It was a combination gas station (one pump), general store (one small shelf of canned goods) and tavern (four stools at a linoleum topped bar and two chairs at a small table).
The town's mayor and sole inhabitant was the little old lady who ran the place, tended the bar, and lived in the building's other room, in back. She looked to be eighty years old. She was skinny, and about as frail as a crowbar.
The surrounding area really did have pine stumps. Thousands of them! They were huge for White Pine, probably world record setters when they'd been cut maybe eighty years before, when the area had been logged over. Nothing growing there now was even close.

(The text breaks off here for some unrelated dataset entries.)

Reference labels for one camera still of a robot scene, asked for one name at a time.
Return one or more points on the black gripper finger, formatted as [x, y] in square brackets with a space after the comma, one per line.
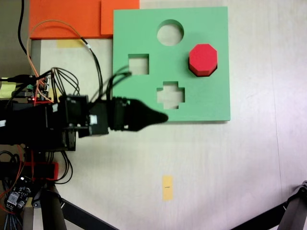
[141, 123]
[144, 112]

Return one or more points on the red octagonal pillar block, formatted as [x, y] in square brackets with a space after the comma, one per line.
[203, 56]

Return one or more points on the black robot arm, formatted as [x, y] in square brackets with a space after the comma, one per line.
[36, 124]

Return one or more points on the orange foam block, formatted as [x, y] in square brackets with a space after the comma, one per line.
[120, 16]

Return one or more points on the green shape sorting board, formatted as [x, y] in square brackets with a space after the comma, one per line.
[206, 100]

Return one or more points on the yellow tape strip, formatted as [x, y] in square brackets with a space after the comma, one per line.
[167, 188]
[69, 43]

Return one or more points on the controller circuit board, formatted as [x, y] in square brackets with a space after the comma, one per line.
[44, 87]

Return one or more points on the red base clamp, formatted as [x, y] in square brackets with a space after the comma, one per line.
[45, 170]

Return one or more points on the orange foam slab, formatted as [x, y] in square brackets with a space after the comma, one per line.
[64, 19]

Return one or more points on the yellow sticky notes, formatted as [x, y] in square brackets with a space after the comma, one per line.
[7, 89]

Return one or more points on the small black circuit board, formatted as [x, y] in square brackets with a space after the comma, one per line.
[18, 194]

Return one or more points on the grey tripod leg with clamps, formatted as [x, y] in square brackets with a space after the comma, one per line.
[293, 210]

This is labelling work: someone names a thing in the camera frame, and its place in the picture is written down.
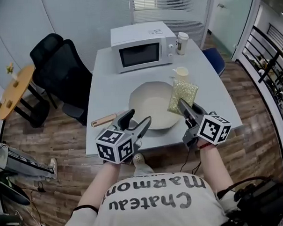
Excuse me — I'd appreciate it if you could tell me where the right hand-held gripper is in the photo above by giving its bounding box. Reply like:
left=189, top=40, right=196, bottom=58
left=177, top=96, right=233, bottom=151

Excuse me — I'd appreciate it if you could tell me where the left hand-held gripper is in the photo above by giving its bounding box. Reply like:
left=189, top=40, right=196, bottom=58
left=94, top=108, right=154, bottom=165

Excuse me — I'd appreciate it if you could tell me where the beige knitted fabric piece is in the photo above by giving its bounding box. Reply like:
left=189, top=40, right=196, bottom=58
left=165, top=78, right=200, bottom=115

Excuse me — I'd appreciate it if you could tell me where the cream frying pan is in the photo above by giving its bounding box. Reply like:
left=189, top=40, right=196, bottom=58
left=89, top=80, right=189, bottom=133

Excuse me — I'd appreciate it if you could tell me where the person's right forearm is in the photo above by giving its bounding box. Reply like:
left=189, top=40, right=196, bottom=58
left=198, top=142, right=234, bottom=195

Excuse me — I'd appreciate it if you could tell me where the person's left forearm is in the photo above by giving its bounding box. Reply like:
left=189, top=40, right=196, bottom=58
left=75, top=161, right=124, bottom=213

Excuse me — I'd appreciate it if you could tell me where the person's white shoe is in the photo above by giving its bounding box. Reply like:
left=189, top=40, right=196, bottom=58
left=133, top=153, right=145, bottom=167

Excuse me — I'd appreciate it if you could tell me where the cream mug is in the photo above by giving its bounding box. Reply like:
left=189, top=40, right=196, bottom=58
left=172, top=66, right=190, bottom=82

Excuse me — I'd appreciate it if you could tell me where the person's leg in grey trousers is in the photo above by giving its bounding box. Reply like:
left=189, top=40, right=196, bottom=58
left=133, top=162, right=155, bottom=178

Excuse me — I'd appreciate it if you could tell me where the blue chair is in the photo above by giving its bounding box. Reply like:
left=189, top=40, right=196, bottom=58
left=201, top=47, right=226, bottom=78

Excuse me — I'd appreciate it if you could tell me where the white lidded paper cup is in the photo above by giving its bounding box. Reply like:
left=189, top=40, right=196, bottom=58
left=175, top=31, right=190, bottom=56

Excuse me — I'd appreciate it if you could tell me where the white microwave oven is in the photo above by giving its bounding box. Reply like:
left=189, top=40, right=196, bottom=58
left=109, top=21, right=179, bottom=74

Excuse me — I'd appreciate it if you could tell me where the person's cream printed shirt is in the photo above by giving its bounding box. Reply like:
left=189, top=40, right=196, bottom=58
left=55, top=169, right=238, bottom=226

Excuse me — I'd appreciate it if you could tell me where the black office chair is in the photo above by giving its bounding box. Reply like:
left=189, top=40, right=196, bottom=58
left=29, top=31, right=96, bottom=129

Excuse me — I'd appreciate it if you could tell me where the black metal railing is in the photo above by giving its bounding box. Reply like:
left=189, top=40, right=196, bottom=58
left=239, top=23, right=283, bottom=148

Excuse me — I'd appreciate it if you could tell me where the black backpack with equipment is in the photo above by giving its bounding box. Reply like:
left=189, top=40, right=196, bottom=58
left=217, top=176, right=283, bottom=226

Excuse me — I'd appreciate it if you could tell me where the round wooden side table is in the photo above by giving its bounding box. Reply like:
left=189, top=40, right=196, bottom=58
left=0, top=64, right=51, bottom=130

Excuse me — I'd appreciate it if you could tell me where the small potted plant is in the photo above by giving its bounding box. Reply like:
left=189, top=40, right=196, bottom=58
left=5, top=62, right=16, bottom=81

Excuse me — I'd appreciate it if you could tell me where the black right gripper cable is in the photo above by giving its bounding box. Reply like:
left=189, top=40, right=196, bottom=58
left=178, top=147, right=203, bottom=177

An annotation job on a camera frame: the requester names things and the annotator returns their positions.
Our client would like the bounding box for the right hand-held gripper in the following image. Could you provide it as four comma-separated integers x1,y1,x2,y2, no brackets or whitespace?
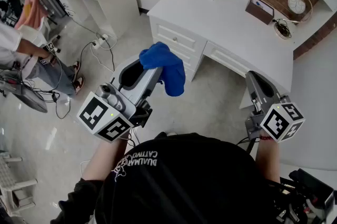
245,71,306,143

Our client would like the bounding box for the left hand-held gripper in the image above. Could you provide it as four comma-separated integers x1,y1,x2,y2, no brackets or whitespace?
76,58,164,143

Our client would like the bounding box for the person's left forearm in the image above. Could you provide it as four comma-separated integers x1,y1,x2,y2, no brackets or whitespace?
81,133,132,183

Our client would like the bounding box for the person's right forearm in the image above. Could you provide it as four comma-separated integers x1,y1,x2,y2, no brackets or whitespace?
255,135,281,184

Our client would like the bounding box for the black lamp cable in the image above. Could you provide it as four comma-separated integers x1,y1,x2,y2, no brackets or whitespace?
272,18,292,38

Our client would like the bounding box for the white desk with drawers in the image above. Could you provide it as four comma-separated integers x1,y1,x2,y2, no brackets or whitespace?
146,0,301,110

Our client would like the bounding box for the pink cloth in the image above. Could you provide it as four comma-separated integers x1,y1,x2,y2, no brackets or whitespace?
14,0,49,31

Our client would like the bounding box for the dark grey round seat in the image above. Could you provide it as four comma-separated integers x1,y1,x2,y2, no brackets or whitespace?
10,83,49,114

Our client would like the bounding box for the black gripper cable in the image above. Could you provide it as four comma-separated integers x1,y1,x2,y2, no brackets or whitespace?
236,137,260,152

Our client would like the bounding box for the dark brown wooden box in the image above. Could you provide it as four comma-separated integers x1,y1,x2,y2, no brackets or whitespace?
245,0,275,25

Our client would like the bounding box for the blue cloth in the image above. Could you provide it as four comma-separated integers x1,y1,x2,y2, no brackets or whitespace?
138,42,186,98

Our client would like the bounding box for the person's black shirt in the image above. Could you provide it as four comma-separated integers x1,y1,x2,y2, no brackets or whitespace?
49,132,280,224

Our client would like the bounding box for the black power cable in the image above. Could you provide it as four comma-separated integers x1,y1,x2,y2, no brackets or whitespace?
54,41,97,120

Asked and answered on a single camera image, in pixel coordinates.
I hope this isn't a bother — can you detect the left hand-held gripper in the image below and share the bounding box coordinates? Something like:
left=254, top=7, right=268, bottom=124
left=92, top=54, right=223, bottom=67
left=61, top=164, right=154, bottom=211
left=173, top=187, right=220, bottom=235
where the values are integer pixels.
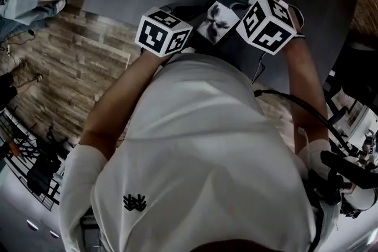
left=135, top=2, right=207, bottom=57

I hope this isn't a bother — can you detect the person's right hand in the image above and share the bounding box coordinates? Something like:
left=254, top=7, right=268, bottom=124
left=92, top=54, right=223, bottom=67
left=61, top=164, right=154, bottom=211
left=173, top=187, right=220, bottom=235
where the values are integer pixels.
left=288, top=4, right=305, bottom=38

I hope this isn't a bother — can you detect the black office chair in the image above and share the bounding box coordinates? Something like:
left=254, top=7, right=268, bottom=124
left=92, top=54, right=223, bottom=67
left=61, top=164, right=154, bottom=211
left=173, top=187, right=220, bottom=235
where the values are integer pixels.
left=324, top=41, right=378, bottom=127

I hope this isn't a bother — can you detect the person's white shirt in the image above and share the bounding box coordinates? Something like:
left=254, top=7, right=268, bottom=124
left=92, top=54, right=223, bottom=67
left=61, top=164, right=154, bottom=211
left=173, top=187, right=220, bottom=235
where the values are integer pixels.
left=58, top=51, right=340, bottom=252

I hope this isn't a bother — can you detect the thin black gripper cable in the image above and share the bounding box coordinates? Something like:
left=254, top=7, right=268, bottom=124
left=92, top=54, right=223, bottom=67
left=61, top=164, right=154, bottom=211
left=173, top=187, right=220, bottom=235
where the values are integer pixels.
left=252, top=51, right=267, bottom=84

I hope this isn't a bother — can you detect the black wire rack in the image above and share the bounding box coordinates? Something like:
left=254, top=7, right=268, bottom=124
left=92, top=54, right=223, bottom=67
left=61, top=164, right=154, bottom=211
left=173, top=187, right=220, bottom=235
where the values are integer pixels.
left=0, top=107, right=64, bottom=213

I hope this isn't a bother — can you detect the thick black cable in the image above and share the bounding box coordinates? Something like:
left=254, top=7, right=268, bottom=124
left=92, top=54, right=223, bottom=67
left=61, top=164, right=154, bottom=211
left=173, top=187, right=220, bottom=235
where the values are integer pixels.
left=253, top=88, right=357, bottom=157

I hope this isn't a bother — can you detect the black bag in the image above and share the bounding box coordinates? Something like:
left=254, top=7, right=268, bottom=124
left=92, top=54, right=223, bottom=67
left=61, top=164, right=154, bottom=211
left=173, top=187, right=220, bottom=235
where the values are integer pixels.
left=28, top=153, right=60, bottom=196

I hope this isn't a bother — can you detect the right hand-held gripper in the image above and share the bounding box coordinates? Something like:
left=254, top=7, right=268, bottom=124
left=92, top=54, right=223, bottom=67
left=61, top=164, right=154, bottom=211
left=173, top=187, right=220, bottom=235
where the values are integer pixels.
left=236, top=0, right=297, bottom=56

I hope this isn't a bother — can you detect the black framed picture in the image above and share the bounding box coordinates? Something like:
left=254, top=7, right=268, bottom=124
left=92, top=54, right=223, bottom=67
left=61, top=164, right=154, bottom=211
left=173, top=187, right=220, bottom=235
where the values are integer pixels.
left=193, top=0, right=242, bottom=47

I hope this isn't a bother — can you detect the person's left forearm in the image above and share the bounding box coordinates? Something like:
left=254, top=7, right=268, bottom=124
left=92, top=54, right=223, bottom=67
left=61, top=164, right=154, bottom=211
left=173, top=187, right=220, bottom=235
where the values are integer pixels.
left=79, top=50, right=166, bottom=162

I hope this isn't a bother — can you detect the person's right forearm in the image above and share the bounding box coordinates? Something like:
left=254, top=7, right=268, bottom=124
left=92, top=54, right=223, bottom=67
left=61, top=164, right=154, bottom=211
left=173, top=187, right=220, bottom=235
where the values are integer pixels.
left=280, top=37, right=330, bottom=154

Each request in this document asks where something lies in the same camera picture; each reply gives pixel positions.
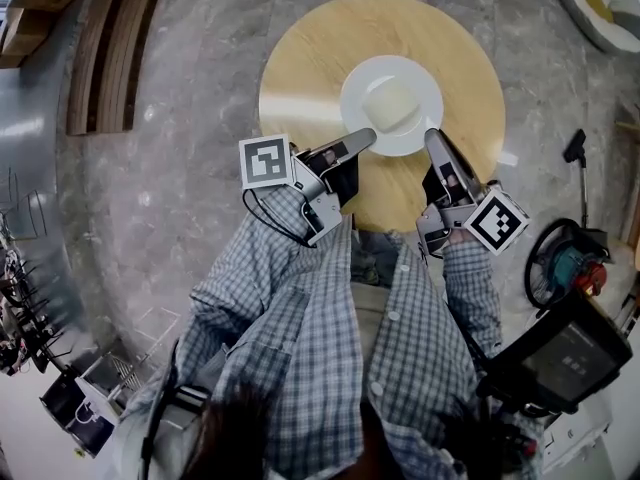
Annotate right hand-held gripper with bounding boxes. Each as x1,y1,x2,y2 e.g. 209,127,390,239
415,127,531,258

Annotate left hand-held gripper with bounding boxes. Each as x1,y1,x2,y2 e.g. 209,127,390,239
238,128,378,247

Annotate pale food block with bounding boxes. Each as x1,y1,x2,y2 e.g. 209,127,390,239
362,84,420,133

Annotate white round plate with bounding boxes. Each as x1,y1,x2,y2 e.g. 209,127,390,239
339,55,445,158

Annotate person's right forearm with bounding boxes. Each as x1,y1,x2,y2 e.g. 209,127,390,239
442,240,504,354

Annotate person's left forearm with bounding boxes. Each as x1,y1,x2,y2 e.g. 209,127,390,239
189,187,346,329

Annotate round wooden table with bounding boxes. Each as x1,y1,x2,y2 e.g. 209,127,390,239
258,0,507,233

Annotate person's legs in jeans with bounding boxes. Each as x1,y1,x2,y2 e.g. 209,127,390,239
349,230,404,287

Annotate vacuum wand with black nozzle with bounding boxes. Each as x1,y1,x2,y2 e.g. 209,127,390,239
563,128,591,229

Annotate teal and red vacuum cleaner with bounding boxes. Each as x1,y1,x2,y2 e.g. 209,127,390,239
547,227,612,297

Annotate person's torso in plaid shirt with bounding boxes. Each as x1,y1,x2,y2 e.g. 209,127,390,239
112,217,546,480

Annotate light wooden chair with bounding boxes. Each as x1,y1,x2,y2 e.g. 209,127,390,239
617,117,640,272

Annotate black screen device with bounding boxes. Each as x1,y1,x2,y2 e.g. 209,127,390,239
477,292,634,414

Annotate dark wooden slatted bench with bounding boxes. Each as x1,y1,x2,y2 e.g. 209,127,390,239
65,0,171,137

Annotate white cabinet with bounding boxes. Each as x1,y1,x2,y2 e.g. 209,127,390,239
542,392,616,474

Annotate light wooden stepped boxes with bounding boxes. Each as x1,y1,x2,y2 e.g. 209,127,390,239
0,0,96,69

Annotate group of black chairs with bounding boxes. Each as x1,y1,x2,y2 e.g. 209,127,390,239
0,247,66,377

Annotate black box with white print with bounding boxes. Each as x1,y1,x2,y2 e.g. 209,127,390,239
38,372,121,459

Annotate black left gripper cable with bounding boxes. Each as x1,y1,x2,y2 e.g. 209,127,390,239
242,187,319,249

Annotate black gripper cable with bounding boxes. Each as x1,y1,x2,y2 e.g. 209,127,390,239
242,187,319,249
417,242,494,369

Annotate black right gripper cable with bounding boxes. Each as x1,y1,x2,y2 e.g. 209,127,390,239
417,242,494,369

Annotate black rig mount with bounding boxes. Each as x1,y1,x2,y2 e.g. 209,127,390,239
439,397,546,474

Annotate striped shoulder strap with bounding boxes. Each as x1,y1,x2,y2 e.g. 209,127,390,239
172,385,214,409

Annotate metal wire rack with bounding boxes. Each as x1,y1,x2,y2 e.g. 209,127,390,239
79,350,146,399

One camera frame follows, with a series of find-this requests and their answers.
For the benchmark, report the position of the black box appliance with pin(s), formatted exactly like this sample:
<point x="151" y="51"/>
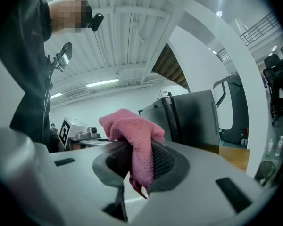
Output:
<point x="191" y="119"/>

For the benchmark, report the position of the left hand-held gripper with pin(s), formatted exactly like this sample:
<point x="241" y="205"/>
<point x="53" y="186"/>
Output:
<point x="70" y="133"/>

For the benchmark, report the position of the black chest-mounted device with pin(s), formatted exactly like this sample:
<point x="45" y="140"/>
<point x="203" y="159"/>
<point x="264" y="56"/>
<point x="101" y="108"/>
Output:
<point x="64" y="55"/>

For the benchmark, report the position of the wooden staircase underside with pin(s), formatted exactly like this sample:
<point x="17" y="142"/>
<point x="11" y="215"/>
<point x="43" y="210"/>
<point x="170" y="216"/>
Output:
<point x="172" y="67"/>

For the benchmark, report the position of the black balcony railing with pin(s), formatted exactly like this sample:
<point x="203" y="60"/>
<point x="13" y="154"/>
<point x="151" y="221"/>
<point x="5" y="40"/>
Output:
<point x="250" y="36"/>

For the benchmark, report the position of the pink cleaning cloth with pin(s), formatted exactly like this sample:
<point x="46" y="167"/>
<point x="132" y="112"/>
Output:
<point x="134" y="135"/>

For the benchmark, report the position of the black head-worn camera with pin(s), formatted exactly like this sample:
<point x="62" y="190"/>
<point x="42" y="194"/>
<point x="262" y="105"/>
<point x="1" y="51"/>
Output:
<point x="95" y="21"/>

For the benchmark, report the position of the large white black machine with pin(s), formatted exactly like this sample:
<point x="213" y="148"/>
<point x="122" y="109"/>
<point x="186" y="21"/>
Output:
<point x="231" y="107"/>

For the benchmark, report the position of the low wooden table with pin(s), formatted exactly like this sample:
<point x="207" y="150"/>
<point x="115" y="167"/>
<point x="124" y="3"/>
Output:
<point x="233" y="158"/>

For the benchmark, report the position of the black round bin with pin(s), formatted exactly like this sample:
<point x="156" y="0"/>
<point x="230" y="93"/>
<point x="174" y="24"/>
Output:
<point x="265" y="173"/>

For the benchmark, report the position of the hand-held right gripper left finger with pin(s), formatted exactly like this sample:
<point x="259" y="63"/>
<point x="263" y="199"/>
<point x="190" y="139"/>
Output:
<point x="85" y="185"/>

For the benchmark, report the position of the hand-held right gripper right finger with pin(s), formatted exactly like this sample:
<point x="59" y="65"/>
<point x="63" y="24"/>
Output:
<point x="198" y="192"/>

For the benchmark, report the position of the person's black-clad torso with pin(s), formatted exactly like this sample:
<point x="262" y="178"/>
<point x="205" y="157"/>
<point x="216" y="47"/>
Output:
<point x="21" y="62"/>

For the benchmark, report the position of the ceiling strip light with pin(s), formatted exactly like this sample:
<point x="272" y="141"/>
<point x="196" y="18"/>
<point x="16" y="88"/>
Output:
<point x="102" y="82"/>
<point x="55" y="95"/>

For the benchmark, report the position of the clear plastic water bottle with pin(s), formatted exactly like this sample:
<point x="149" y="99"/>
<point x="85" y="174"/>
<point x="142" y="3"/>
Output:
<point x="279" y="146"/>
<point x="269" y="147"/>

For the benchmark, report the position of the black office chair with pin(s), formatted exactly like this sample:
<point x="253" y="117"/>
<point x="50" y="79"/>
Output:
<point x="278" y="86"/>

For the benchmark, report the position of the person's head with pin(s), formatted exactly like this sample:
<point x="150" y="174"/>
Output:
<point x="68" y="13"/>

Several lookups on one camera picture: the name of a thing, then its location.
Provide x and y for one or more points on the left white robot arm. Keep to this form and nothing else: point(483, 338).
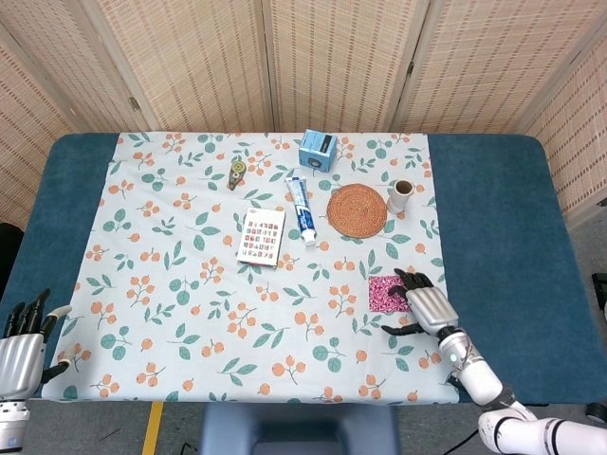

The three of us packed the place, since there were a couple of locals at the table and an Indian at the bar. He was dressed in blue jeans and was wearing a bow hunter's cap, but he wasted no time explaining that he was a full blooded Ojibwa. Then he stood up, shouted "Jesus Christ!" at the top of his lungs, slammed his can of Blatz down on the linoleum bar, and sat down.
I asked him what seemed to be the problem, and he launched into a tirade about the hunting and fishing rights he had as a result of a treaty between his people and the government. I had a hard time understanding exactly what he was talking about, not because of any accent—he spoke perfect, standard English—but because every so often he would stop in the middle of a sentence, stand up, shout "Jesus Christ!", slam down his increasingly flat can of beer, and then sit down again as though nothing had happened. After this happened about six times, Hasenpfeffer whispered to me that the fellow was on a fifty-three-second cycle. He'd been timing the guy.
After maybe a half hour of this, I figured out that the treaty said that the Indians could hunt and fish whenever they wanted to, without needing a license, and it didn't say anything about the manner in which they should accomplish this.
Now the government game warden had written him up for dynamiting fish, a thing he felt he had a perfect right to do.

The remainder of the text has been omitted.